The NTI recommended that India’s nuclear materials security conditions could be improved by strengthening its laws and regulations for mitigating the insider threat, for the control and accounting of nuclear materials, and for the physical security of materials during transport.

 

“India’s existing regulations could be strengthened by taking a more prescriptive approach to security measures, as most countries already do, rather than simply recommending security measures,” it said.

 

India’s nuclear materials security conditions could also be improved by completing the establishment of an independent nuclear regulatory agency, in fulfillment of a commitment made at the 2012 Nuclear Security Summit, it said.

 

“Because the potential for theft increases with higher quantities of materials, the NTI Index report recommends that states commit to no net increases of weapons-usable materials and to using existing materials before producing new materials. India’s continuing production of weapons-usable nuclear materials means that it is increasing, not decreasing, its stocks,” it said.

 

India and Nuclear Terrorism

Nuclear Terrorism in India? 

 

 

 Most of us don’t spend a lot of time focusing on terrorism in India.  You might not have even heard of the Indian Mujahideen or “IM”.  As you might have guessed from the name, it’s an Islamist extremist outfit bent on teaching those Hindus a thing or two.  According to The Times of India, one of IM’s leaders was intent on detonating a nuclear weapon in Surat.

The prospect of terror organisations getting their hands on a nuclear device has long concerned both security agencies and thriller writers.

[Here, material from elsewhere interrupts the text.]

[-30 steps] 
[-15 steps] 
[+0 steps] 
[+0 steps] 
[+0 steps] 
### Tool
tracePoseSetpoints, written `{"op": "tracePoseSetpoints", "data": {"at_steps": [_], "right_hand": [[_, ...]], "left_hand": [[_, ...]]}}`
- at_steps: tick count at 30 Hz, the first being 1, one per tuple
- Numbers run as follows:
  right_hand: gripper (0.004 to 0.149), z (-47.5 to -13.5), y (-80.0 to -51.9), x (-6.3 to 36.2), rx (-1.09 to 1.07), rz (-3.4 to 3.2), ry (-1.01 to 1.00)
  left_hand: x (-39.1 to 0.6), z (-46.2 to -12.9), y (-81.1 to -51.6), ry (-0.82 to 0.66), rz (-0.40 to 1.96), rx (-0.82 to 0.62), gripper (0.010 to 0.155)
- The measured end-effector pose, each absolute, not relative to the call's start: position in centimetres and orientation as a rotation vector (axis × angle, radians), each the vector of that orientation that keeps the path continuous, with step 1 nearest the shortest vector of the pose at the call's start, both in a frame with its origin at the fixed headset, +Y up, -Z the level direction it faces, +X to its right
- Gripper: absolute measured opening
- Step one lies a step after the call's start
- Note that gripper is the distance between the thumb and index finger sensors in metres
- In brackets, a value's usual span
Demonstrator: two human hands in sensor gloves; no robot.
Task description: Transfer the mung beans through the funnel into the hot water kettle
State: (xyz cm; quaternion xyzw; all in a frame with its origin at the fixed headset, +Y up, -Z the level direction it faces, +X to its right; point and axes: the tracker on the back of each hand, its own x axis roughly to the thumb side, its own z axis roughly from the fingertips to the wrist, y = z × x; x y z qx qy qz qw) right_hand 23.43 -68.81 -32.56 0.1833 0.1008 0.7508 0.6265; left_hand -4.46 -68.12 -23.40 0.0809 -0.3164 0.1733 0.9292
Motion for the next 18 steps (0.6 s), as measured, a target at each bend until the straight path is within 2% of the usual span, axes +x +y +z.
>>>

Now, it seems Indian Mujahideen India chief Ahmad Zarar Siddibappa alias Yasin Bhatkal too was thinking along similar lines. Bhatkal recently told interrogators that he was planning to explode a nuclear bomb in Surat, according to sources.

 

Bhatkal was arrested on August 27 in Pokhra, Nepal and has been constantly questioned by the NIA, Intelligence Bureau and police of several states. TOI has accessed the interrogation report.

Bhatkal told the interrogators that he had asked his Pakistan-based boss, Riyaz Bhatkal, over phone whether the latter could arrange a small “nuclear bomb”. According to him, Riyaz responded, “Anything can be arranged in Pakistan”.

“Riyaz told me that attacks can be done with nuclear bombs. I requested him to look for one nuclear bomb for Surat,” Yasin told the officials.

 

“Riyaz told me Muslims would also die in that (nuclear bomb blast), to which I said that we would paste posters in mosques asking every Muslim to quietly evacuate their families from the city,” Yasin said, according to the report.